The vitamins in food also stimulate the immune system. The nutrients in fruit and vegetables have positive effects on almost aspects of the immune system. Diets rich in fruits and vegetables increase resistance to infectious disease, especially in the elderly. This is especially true of vitamin C, beta-carotene, folic acid, vitamin B-6, and the form of vitamin E known as alpha-tocopherol. Taking these vitamins as supplements is just as effective for strengthening the immune system, and seems to have the added benefit of preventing allergies. The combination of vitamins C and E increases the body's production of the body's tumor fighter TNF-alpha, whether taken as vitamins in food or as supplements.
Fruits and vegetables can also lower cholesterol and blood pressure. How much do you need to eat? The amounts are relatively high.
Eating 570 g (about a pound and a quarter) of vegetables a day will lower your total cholesterol 4% (about 10 points) in a month.
Eating 600 g (a little more than a pound and a quarter) of fresh apples a day can also lower your total cholesterol 4% (about 10 points) in a month, although sometimes the reduction is as much as 11% (about 22 points).

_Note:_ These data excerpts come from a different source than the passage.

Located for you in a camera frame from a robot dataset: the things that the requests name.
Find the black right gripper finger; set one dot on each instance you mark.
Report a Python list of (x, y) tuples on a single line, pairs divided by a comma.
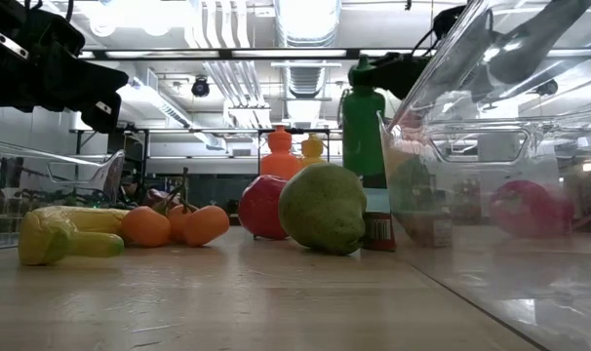
[(403, 80), (405, 59)]

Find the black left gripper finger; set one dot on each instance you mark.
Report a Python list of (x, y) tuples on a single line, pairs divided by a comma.
[(42, 53), (100, 111)]

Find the green plastic squeeze bottle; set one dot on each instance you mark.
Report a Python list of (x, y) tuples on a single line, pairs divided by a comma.
[(364, 136)]

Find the dark red toy onion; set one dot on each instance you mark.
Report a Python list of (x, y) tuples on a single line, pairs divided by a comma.
[(156, 196)]

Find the yellow plastic squeeze bottle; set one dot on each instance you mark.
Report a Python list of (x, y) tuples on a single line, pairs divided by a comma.
[(312, 148)]

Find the orange tomato cluster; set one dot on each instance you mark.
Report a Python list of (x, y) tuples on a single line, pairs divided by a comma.
[(144, 226)]

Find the orange plastic squeeze bottle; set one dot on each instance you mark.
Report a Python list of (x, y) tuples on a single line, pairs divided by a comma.
[(280, 161)]

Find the green toy pear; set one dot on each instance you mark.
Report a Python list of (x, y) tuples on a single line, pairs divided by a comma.
[(322, 209)]

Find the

Eating 200 g (about half a pound) of carrots, 100 g (about 2-1/2 oz) of prunes, or 500 g (a little more than a pound) of guava fruit a day can also lower cholesterol 5 to 12%, or about 12 to 25 points, in a month.
Many people with high cholesterol, of course, would prefer to taking a supplement to eating a pound of apples every day. The combination of some fruits and vegetables and a balance vitamin supplement every day is ideal.